It’s just that many of us, including me, choose not to work in non-Agile contexts. Working with teams that embrace Agile practices and values is just so much better than working in traditional environments where people work in silos and where shipping software involves a lot of late-cycle drama.
Even if we called Agile Testing a “school,” I disagree with the way you characterized it.
[James’ Reply: I characterize it the way I see it, as I visit companies that practice Agile and non-Agile approaches around the globe. You have a lot of experience… So do I. Anyway, offer an alternative view, if you want.]
To say that Agile Testers, “accept that exploratory testing is a good thing” downplays the role of exploratory testing in Agile. As far as I am concerned a story isn’t Done until it’s been implemented, checked, *and* explored. Exploratory testing is thus a mandatory part of Agile, not just a “good thing.”
[James’ Reply: That’s nice, but I would be more impressed if I saw you guys doing any sort of studying of exploratory testing. I have consistently been disappointed at the shallow approach taken to the study of testing skills. Please point me to sources that will help to change my mind on that. My experience with Agilists is that they work on their programming skills, but simply assume that they have testing skills.

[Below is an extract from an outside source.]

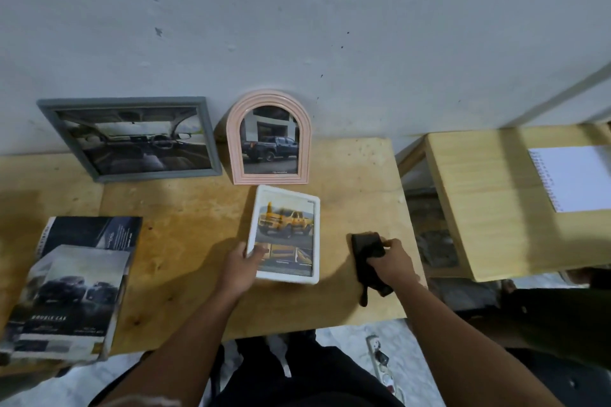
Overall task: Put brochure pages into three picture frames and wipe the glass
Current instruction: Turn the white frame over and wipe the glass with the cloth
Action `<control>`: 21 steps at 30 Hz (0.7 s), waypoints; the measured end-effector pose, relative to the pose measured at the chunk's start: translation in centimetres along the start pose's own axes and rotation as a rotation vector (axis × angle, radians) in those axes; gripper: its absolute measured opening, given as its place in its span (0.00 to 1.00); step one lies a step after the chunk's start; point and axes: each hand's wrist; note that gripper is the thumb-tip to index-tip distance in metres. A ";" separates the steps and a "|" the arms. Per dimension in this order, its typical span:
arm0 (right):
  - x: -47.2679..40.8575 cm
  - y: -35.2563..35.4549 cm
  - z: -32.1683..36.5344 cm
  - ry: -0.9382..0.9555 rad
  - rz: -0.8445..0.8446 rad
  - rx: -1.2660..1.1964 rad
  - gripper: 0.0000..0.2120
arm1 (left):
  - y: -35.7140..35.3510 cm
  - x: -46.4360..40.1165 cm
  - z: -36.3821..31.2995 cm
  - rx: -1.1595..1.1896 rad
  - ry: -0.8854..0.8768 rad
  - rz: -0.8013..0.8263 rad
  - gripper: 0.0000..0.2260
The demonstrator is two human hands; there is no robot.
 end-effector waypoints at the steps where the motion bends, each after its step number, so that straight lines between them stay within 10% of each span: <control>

When I complain about that, they pull out the old “no specialists” crap, which seems to be a blanket excuse for not learning anything other than programming.]
Further, to say that Agile teams “don’t feel that there are any special testing skills that deserve or require development” is false. Testers, with their understanding of how software tends to break, help the team prevent defects.
[James’ Reply: Elisabeth, I appreciate that you may be hanging out with different people than I encounter in my travels, but that does not invalidate 12 years of my experience with Agilists. You say it’s false. At best, that means there is at least some pocket of Agilists who study testing skills. So, does that mean you do? Can you point me to any signs or symptoms of your study of testing skills? I haven’t seen much of that, and I would like to. Many years ago you excused yourself from debates with me, ever since Cem and I challenged your assessment of a study of exploratory testing. Are you open to debating now? Because that’s how I come to understand what you do and don’t do, NOT by politely accepting your word for it. In CDT we model ourselves on the notion of a self-critical scientific community.
I believe you are a gifted tester, and you know I have said so repeatedly and publicly, but that’s not the same as making it a focus of your work to develop your testing skills, follow that study wherever it takes you, and to develop systematic ways of teaching those skills to others. If you or anyone in the Agile community is doing this, I would like to know about it. Instead the big innovations in Agile are all about tools or about copying some Japanese concept or other.]
And that, perhaps, is the fundamental difference that you’re observing about Agile Testers.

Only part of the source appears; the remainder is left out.